The New York Times today outlines Albrecht Muth‘s varied eccentricities and how Washington entertained, or believed, them nearly until Muth was arrested on suspicion of killing his wife at their Georgetown home.
Muth, 48, is charged with first-degree murder in Viola Drath‘s death. Prosecutors say he strangled his 91-year-old wife, then reported finding her dead of an apparent fall.
Muth’s incredible claims of being an Iraqi general, a count, an East German spy, and an insider in elite international circles have at times overshadowed his apperances at DC Superior Court. Doctors have determined that he has mental illness and that he is not fit to stand trial at this time, though his mental health could be restored. He has spent at least several weeks of his incarceration on hunger strike, and was, at least once, admitted to the hospital due to starvation.
A grand jury indicted Muth on first-degree murder with special circumstances that the crime was “especially heinous, atrocious or cruel” and that Drath, the victim, was “especially vulnerable due to age.” Because he has not been determined to be competent for trial, Muth has not been formally charged in the case.

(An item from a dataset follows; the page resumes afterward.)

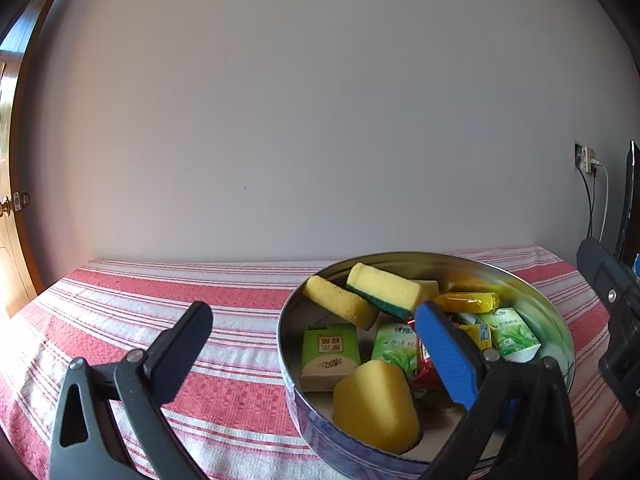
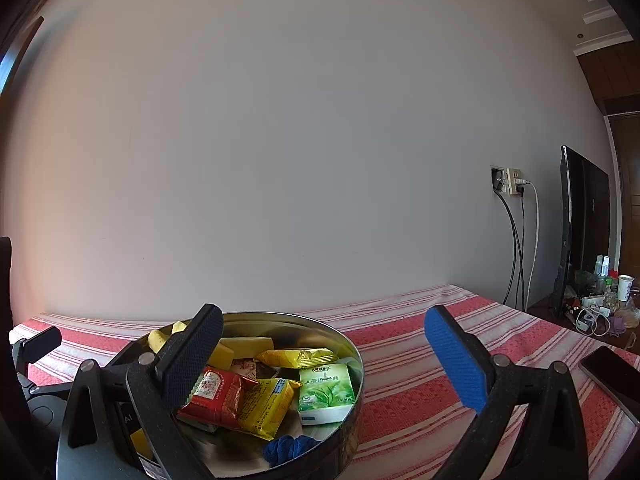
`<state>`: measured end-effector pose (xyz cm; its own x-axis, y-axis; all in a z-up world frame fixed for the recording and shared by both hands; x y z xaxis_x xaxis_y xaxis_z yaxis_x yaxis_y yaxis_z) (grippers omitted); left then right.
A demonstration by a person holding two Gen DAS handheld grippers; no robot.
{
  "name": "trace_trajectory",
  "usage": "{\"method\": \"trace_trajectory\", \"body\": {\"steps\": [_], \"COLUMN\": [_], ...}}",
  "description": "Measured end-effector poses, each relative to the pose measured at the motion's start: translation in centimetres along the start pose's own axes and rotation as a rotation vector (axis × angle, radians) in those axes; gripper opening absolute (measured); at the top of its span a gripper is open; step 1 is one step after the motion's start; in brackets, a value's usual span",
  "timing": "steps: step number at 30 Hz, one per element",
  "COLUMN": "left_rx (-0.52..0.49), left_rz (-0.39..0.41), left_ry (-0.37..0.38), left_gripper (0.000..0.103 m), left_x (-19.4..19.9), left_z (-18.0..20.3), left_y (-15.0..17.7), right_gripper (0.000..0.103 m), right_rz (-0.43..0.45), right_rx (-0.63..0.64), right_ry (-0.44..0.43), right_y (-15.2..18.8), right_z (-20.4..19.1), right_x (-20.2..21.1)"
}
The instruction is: Organize objects
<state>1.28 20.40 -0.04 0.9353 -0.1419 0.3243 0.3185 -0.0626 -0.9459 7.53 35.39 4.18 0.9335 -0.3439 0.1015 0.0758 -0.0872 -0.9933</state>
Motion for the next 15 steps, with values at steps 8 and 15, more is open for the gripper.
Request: {"method": "trace_trajectory", "body": {"steps": [8,15], "left_rx": [-0.001,0.003], "left_rz": [0.000,-0.004], "left_ry": [0.002,0.004], "left_gripper": [0.103,0.103], "left_x": [0.07,0.01], "left_z": [-0.04,-0.08], "left_y": [0.06,0.18], "right_gripper": [0.102,0.102], "right_rz": [-0.002,-0.002], "right_rx": [0.002,0.002], "right_ry": [-0.003,-0.003], "right_y": [0.10,0.17], "right_z": [-0.09,-0.11], "right_x": [-0.02,-0.07]}}
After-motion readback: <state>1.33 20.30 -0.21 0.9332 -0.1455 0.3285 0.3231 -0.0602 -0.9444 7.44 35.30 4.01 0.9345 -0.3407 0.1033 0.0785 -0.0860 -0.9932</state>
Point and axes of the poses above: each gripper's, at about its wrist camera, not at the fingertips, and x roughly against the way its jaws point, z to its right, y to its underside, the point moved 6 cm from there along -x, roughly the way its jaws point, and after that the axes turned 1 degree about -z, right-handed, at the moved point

Describing Drath as a near-helpless victim of a much younger eccentric social climber, the Times on Friday called Muth’s and Drath’s coupling “the worst marriage in Georgetown.”
Muth, in other words, perfected the methodology for his social Ponzi scheme. For parties, he would start with bait. He theorized that Drath’s ties to Nebraska’s representatives in Washington — Senator Chuck Hagel, in particular — would bring in other politicians. Muth would also approach military officials attached to the embassies, who he knew were often lonely figures in town; he understood that their attendance would help him attract foreign-policy columnists. “The whole Western alliance was represented,” according to Roland Flamini, a former Time correspondent. In a 2010 e-mail to Drath, Muth explicitly detailed his approach: “You meet someone of import, check him out, determine [if] he can be of use, you make him yours. At some point you must decide whether to run him as a useful idiot, he not catching on as to who you are and what you do.”

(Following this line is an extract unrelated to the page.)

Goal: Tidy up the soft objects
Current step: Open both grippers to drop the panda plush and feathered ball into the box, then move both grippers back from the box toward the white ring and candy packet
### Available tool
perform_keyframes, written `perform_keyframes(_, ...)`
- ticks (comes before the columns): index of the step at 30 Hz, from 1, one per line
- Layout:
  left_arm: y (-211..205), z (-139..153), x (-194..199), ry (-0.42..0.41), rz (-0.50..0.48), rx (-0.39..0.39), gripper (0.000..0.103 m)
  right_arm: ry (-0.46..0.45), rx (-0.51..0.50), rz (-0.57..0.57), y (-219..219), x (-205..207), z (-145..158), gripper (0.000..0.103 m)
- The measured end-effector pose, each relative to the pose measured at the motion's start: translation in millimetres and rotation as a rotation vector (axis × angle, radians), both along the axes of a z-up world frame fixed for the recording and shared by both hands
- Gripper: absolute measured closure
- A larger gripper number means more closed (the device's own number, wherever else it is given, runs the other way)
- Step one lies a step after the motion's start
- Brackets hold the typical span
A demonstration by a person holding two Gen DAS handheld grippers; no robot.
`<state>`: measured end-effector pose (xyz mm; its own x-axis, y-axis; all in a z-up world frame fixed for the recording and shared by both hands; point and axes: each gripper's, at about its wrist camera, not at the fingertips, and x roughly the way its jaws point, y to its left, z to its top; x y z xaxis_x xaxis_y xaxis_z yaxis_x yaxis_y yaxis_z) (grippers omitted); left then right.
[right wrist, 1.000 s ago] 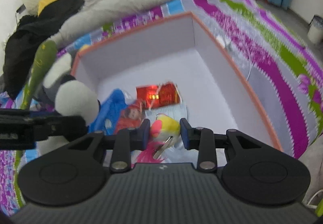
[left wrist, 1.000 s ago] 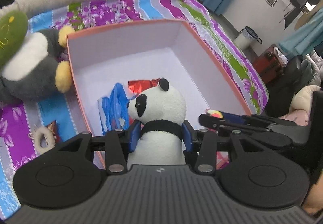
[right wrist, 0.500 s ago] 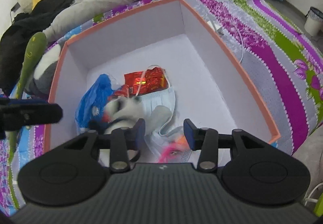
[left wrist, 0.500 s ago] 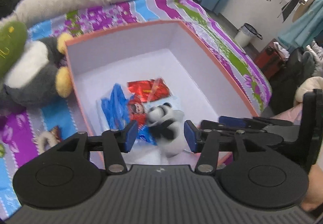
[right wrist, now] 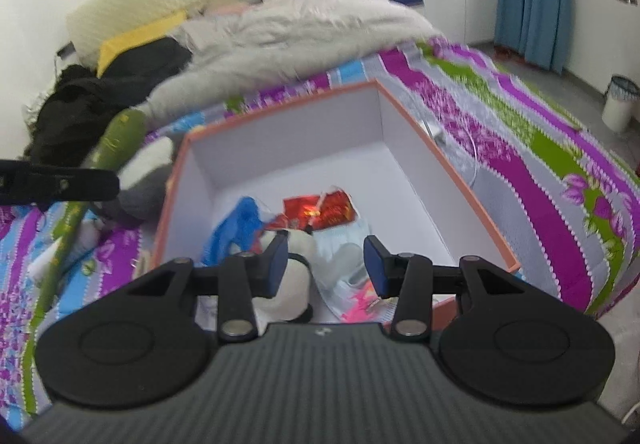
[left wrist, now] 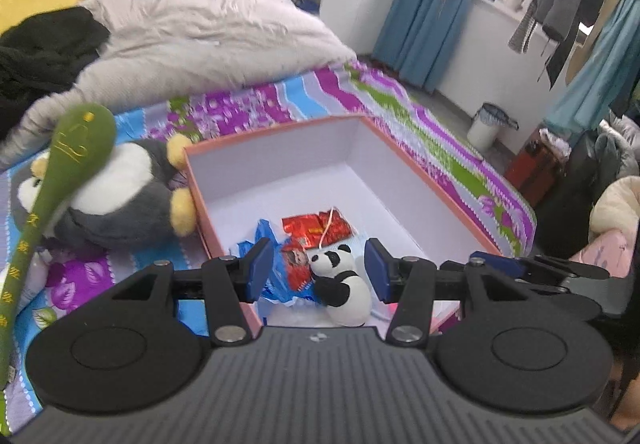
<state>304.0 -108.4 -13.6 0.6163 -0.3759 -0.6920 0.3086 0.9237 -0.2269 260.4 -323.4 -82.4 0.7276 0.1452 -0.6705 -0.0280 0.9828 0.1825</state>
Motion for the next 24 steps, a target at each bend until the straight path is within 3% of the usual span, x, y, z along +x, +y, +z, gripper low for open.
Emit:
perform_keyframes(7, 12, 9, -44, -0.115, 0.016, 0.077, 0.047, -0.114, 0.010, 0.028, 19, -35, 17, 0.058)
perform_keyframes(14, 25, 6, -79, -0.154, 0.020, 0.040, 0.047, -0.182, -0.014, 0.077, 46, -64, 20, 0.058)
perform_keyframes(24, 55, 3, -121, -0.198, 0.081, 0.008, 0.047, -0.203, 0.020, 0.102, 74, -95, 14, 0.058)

But the marriage was far more dangerous to Drath than simply altering her social life, the Times said.
From their first date, Viola and Albrecht enjoyed provoking one another. At night, they would lie in their separate beds, arguing in German. But every so often, their disagreements would escalate. In 1992, Muth was convicted of beating Drath, the beginning of a rap sheet that hardly reflects the many lesser occasions of abuse. Once when they were staying at the Plaza Hotel, he threw her clothes into the hall and locked her out of the room. “He has all my credit cards,” she told Gary Ulmen on the phone, who rushed to the hotel and lent her cash to buy a train ticket back to Washington.
Twenty years later, Drath is dead and Muth is biding his time at St. Elizabeths. Of the investigation into Drath’s death, the Times says,
It took the police four more days to collect the evidence to arrest Muth. During that period, they forbade him from entering his home, now a crime scene, so he slept in a Georgetown park wearing a perfectly tailored houndstooth blazer. Muth never had much money — he received an $1,800 monthly allowance from Viola — but he dressed as if he had means. When he stood before a judge in a preliminary hearing, he wore his orange jumpsuit with an upturned collar, an unlikely touch of St. Tropez in Superior Court.
Read the full story from the New York Times, The Worst Marriage in Georgetown, here.
Muth is due back in court July 26 for an update on his mental health status and, if he is determined mentally competent, arraignment.